|Keywords:||Higher education ; Sub Saharan Africa studies|
|Full text PDF:||http://hdl.handle.net/10315/28180|
Against a backdrop of increasingly protracted refugee situations worldwide and on the continent of Africa in particular, education is imperative to facilitate the ability of displaced persons to voice their concerns and ambitions. Drawing on fieldwork carried out in Dzaleka Refugee camp in Malawi during Summer 2013, this thesis adopts an Afro-centered approach to studying the relationship between education and development. Utilizing oral histories and interviews, it explores educational access, the displacement of young people and their desire for higher education.
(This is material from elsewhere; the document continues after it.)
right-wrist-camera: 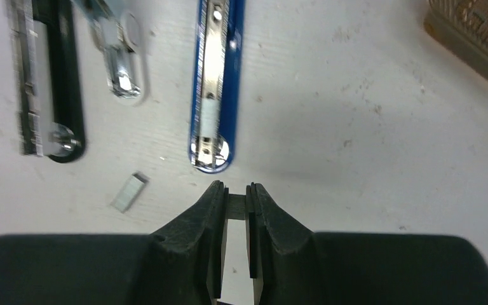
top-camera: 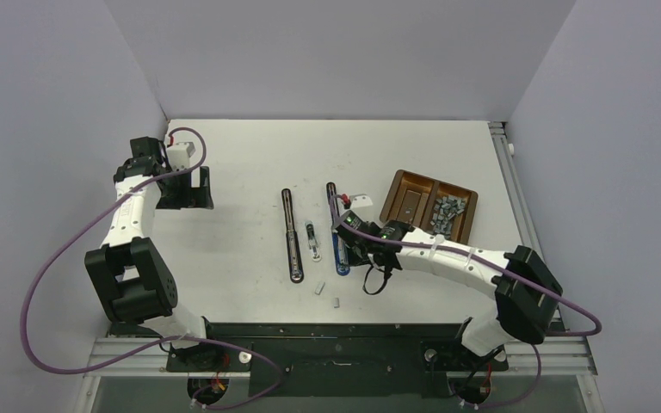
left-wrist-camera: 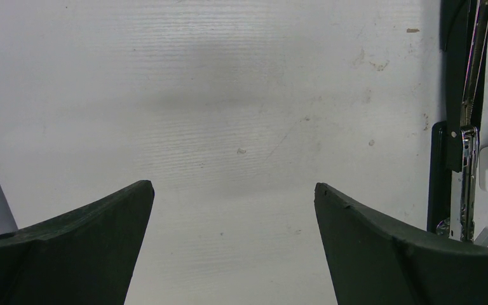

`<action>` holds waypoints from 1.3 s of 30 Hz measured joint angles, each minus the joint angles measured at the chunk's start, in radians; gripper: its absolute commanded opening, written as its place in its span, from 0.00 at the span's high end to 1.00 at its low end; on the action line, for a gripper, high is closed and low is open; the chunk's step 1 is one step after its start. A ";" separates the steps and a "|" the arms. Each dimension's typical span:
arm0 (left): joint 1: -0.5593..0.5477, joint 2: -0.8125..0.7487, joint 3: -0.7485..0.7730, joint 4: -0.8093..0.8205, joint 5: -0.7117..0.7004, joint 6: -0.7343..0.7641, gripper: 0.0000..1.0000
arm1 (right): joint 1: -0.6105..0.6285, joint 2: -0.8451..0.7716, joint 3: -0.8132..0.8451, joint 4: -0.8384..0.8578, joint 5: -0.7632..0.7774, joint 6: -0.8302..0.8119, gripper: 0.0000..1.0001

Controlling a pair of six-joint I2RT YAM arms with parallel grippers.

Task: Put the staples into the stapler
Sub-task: Place the staple at the center of the board.

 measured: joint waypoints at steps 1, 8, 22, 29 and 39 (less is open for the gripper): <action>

This desire is linked to first, a self-realization that is expressed as control over their lives in a context of heightened uncertainty and second, an increased potential to contribute to the current betterment of their own and their families’ lives. Despite increasingly protracted situations for refugees and mixed migrants in Malawi, it is extremely difficult to find cartographic evidence of Dzaleka’s existence amongst other documentation of forced migration in the region. This thesis works collaboratively with refugee youth narrators to bring visibility to the place they live. Moreover, this work contributes to the view that those described as refugees in protracted refugee situations can contribute to a discursive and structural shift by ‘self-authoring’ their own development. Access to higher education is recognized as one of the key ways to enable and support this shift.